• _TASK BRIEF_
The required output is the exact run of lines below that opens at the line with "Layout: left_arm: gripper" and closes at the line with "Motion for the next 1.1".

-- PROVIDED RECORDS follows --

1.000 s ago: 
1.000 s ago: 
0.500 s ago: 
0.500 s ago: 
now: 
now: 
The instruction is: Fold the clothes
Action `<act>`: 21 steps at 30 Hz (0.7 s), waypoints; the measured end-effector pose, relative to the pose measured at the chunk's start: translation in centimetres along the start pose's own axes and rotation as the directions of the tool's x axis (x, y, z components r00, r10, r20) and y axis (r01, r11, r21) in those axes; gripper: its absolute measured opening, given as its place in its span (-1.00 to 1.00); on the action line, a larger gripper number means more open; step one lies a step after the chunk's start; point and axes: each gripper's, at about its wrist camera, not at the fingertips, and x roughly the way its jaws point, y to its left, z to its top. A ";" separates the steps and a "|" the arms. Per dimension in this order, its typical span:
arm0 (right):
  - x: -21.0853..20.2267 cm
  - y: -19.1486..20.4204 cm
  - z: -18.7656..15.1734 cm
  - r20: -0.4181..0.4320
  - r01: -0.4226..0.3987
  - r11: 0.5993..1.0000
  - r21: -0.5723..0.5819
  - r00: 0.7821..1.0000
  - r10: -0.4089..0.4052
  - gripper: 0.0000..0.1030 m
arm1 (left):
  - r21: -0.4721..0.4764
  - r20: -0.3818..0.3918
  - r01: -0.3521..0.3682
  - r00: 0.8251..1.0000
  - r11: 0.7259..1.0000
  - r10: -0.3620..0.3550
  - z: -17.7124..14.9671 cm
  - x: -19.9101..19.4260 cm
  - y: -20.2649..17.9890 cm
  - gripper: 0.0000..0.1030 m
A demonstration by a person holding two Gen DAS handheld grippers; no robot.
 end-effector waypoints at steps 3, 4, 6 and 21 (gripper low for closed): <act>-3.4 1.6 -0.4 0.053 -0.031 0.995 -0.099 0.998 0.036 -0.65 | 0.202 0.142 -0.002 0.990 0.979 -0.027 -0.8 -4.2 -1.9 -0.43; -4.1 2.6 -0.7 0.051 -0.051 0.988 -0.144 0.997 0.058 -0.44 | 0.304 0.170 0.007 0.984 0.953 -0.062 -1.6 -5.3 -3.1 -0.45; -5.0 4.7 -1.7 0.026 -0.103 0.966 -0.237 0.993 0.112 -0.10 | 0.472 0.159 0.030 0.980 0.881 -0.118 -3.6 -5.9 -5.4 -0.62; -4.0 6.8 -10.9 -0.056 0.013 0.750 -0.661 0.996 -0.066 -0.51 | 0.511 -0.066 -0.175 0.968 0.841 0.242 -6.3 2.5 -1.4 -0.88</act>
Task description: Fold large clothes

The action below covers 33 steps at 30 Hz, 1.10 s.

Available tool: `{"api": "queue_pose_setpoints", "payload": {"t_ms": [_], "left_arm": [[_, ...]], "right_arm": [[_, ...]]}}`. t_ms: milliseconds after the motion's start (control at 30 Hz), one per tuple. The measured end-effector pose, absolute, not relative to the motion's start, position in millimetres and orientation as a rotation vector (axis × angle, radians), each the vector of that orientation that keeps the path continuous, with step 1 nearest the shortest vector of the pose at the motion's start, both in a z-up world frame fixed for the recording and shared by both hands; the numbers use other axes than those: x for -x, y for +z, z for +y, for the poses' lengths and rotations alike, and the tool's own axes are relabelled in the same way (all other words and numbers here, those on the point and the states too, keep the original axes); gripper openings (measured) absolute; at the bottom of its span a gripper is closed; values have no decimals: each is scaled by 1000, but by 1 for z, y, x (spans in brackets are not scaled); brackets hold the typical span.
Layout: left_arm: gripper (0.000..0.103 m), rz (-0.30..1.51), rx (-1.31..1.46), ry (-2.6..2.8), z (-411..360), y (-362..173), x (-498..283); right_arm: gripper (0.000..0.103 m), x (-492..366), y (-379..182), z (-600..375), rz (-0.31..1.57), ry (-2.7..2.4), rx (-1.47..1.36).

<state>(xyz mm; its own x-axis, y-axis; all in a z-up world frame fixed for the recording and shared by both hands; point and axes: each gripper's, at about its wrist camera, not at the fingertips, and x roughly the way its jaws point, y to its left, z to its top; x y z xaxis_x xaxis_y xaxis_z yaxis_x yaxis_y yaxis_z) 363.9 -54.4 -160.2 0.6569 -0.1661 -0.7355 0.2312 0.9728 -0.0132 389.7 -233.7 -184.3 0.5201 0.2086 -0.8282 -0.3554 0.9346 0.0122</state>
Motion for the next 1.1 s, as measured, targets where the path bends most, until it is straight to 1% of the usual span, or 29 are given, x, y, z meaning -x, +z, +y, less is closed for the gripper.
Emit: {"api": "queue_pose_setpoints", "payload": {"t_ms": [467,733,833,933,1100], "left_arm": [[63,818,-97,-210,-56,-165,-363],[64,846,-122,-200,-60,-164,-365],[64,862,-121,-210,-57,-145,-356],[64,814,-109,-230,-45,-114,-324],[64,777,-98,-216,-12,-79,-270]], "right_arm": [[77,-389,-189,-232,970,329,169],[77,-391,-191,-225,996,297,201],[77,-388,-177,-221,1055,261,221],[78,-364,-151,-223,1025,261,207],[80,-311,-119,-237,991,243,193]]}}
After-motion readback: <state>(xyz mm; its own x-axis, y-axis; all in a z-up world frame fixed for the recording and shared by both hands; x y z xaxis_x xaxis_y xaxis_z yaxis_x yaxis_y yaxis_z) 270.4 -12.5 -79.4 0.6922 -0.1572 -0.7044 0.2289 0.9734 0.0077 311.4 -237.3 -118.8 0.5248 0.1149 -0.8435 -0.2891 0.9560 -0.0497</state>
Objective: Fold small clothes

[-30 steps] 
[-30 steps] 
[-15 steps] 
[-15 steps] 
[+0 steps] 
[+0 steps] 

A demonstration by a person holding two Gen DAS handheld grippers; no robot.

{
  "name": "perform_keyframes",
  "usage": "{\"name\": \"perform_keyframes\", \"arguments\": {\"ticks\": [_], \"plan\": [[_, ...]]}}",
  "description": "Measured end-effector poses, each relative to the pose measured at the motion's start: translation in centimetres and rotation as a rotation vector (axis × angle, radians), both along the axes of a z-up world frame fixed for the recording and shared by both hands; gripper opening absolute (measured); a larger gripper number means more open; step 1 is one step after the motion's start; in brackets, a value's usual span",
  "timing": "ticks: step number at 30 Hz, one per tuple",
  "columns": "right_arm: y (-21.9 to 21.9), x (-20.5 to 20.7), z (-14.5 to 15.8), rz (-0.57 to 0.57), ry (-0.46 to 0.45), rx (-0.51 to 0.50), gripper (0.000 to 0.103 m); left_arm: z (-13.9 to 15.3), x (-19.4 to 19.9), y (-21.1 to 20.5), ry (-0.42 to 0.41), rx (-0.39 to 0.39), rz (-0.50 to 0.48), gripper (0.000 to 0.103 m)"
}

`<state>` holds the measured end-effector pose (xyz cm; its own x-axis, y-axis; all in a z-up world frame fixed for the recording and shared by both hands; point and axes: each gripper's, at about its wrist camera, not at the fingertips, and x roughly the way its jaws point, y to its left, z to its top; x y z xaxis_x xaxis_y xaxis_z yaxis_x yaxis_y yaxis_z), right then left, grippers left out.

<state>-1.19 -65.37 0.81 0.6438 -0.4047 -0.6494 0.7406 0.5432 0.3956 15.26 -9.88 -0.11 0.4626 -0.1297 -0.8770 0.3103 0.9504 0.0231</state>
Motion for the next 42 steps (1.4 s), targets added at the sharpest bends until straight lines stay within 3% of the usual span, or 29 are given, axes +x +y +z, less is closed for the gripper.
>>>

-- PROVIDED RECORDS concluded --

• _REPLY_
Layout: left_arm: gripper (0.000..0.103 m), rz (-0.30..1.51), rx (-1.31..1.46), ry (-2.6..2.8), z (-411..360), y (-362..173), x (-498..283); right_arm: gripper (0.000..0.103 m), x (-492..366), y (-379..182), z (-600..375), rz (-0.31..1.57), ry (-2.7..2.4), rx (-1.47..1.36).

<state>(xyz mm; its own x-axis, y-axis; all in a z-up world frame fixed for the recording and shared by both hands; point and axes: each gripper's, at about its wrist camera, not at the fingertips, and x roughly the way its jaws point, y to its left, z to its top; x y z xaxis_x xaxis_y xaxis_z yaxis_x yaxis_y yaxis_z) 363.9 -54.4 -160.2 0.6569 -0.1661 -0.7355 0.2312 0.9728 -0.0132 389.7 -233.7 -184.3 0.5201 0.2086 -0.8282 -0.3554 0.9346 0.0122</state>
Motion for the next 1.1 s, as measured, targets where the path bends most, until it is straight to 1% of the usual span, or 29 are given, x, y, z meaning -x, +z, +y, less is closed for the gripper.

The answer has been written out completely.